* **Assigned task**
Each line from the material with the word "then" in it must be copied.
╭──
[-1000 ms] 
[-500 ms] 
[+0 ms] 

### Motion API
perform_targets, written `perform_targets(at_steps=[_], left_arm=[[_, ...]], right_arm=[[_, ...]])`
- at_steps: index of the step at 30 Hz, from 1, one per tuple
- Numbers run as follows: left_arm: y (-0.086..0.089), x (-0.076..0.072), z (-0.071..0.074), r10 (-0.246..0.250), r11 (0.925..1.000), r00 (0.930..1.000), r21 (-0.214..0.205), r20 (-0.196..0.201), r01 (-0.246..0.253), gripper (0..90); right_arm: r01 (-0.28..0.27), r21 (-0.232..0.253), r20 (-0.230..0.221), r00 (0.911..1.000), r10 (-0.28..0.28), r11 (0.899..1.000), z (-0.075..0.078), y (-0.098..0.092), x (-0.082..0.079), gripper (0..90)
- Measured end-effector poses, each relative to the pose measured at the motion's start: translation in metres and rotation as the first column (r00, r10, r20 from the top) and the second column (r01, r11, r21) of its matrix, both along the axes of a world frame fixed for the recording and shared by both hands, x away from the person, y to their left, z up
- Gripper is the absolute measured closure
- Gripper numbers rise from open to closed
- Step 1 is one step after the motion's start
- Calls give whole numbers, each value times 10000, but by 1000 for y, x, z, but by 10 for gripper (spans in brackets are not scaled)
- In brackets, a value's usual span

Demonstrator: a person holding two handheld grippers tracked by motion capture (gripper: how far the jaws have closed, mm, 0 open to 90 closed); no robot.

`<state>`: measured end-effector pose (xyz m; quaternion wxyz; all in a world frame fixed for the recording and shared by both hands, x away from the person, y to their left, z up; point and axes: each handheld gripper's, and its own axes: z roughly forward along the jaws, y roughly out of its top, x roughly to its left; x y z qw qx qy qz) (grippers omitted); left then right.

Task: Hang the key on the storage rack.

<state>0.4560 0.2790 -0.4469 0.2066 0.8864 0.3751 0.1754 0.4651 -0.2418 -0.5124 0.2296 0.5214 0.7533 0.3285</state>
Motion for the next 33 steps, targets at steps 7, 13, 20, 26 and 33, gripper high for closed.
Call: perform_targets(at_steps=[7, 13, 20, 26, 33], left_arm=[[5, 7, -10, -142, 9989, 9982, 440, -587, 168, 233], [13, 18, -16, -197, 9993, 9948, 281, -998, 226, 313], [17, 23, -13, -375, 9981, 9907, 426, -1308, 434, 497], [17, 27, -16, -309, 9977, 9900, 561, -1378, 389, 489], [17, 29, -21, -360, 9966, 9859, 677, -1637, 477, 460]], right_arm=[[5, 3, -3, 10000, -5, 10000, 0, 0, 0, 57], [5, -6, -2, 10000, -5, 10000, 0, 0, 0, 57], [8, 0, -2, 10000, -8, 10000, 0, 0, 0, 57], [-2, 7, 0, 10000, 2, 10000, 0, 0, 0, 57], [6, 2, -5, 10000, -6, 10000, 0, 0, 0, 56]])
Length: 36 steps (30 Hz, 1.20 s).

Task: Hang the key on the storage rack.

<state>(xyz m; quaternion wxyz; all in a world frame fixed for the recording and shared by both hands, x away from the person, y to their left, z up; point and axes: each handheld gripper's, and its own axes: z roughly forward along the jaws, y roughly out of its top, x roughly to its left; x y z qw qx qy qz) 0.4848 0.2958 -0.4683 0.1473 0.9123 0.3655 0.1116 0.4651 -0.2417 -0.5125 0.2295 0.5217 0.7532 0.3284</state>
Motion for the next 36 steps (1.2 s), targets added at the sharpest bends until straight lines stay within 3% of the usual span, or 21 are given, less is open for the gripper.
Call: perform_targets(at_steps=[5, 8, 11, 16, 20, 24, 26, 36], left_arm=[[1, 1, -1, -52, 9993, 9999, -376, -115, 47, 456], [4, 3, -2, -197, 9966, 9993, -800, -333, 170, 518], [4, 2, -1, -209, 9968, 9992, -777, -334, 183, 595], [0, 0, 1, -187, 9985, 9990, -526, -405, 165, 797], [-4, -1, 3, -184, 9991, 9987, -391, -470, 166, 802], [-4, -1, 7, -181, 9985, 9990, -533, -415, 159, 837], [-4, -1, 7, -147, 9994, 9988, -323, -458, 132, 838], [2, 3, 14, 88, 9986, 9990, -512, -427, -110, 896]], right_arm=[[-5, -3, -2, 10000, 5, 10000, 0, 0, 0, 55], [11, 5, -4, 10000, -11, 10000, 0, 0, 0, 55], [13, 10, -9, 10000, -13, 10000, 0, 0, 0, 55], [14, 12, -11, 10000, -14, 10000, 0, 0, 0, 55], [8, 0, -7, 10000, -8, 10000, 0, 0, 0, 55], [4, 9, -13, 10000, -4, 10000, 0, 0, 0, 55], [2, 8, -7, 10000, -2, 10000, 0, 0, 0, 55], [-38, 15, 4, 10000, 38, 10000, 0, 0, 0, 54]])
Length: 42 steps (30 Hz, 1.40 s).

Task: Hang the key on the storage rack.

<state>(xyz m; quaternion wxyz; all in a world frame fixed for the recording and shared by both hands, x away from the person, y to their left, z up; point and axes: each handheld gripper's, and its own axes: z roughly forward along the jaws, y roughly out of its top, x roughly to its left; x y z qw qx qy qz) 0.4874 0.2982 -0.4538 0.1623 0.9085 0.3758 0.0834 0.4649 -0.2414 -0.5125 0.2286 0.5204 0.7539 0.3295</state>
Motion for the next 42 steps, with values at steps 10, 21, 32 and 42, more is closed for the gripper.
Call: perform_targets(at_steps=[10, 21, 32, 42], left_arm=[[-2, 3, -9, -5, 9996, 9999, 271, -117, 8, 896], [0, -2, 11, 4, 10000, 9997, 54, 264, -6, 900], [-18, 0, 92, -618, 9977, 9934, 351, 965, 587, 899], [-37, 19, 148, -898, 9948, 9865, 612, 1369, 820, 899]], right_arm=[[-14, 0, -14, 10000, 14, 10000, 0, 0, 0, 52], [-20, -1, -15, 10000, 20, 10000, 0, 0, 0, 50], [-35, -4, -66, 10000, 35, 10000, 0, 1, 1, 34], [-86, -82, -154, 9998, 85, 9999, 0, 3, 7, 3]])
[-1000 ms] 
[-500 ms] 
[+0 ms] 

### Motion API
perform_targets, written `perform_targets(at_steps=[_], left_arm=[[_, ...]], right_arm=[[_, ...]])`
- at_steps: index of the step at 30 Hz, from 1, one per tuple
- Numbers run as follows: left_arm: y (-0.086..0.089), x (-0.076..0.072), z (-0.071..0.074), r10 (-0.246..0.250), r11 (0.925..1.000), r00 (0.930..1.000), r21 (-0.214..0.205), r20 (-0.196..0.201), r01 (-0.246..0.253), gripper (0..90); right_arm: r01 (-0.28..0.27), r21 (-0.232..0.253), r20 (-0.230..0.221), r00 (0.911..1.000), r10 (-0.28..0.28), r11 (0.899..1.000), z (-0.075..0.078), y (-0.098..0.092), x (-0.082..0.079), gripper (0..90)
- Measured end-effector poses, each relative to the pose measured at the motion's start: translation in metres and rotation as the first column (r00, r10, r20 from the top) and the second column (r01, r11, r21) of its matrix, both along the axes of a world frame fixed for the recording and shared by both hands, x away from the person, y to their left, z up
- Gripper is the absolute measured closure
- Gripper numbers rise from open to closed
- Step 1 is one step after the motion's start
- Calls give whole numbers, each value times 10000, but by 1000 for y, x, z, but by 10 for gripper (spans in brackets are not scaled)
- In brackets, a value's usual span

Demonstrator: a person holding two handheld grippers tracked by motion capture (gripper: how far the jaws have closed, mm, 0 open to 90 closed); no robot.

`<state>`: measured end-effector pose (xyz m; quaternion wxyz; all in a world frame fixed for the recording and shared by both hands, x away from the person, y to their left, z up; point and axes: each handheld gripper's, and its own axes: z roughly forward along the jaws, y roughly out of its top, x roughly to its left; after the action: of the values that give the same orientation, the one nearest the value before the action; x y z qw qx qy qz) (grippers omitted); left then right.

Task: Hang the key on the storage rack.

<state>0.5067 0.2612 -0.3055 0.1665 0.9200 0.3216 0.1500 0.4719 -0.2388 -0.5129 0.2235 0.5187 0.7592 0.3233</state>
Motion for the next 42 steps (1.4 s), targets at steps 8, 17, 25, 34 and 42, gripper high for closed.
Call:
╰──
* **Written solution**
`<state>`: measured end-effector pose (xyz m; quaternion wxyz; all in a world frame fixed for the recording and shared by both hands, x away from the person, y to their left, z up; point and axes: each handheld gripper's, and its own axes: z roughly forward along the jaws, y roughly out of its top, x roughly to its left; x y z qw qx qy qz) (grippers omitted); left then right.
`<state>`: measured end-effector pose (xyz m; quaternion wxyz; all in a world frame fixed for the recording and shared by both hands, x away from the person, y to their left, z up; point and axes: each handheld gripper's, and its own axes: z roughly forward along the jaws, y roughly out of its top, x roughly to its left; after the action: of the values that give the same orientation, the one nearest the value before the action; x y z qw qx qy qz) (grippers omitted); left then right.

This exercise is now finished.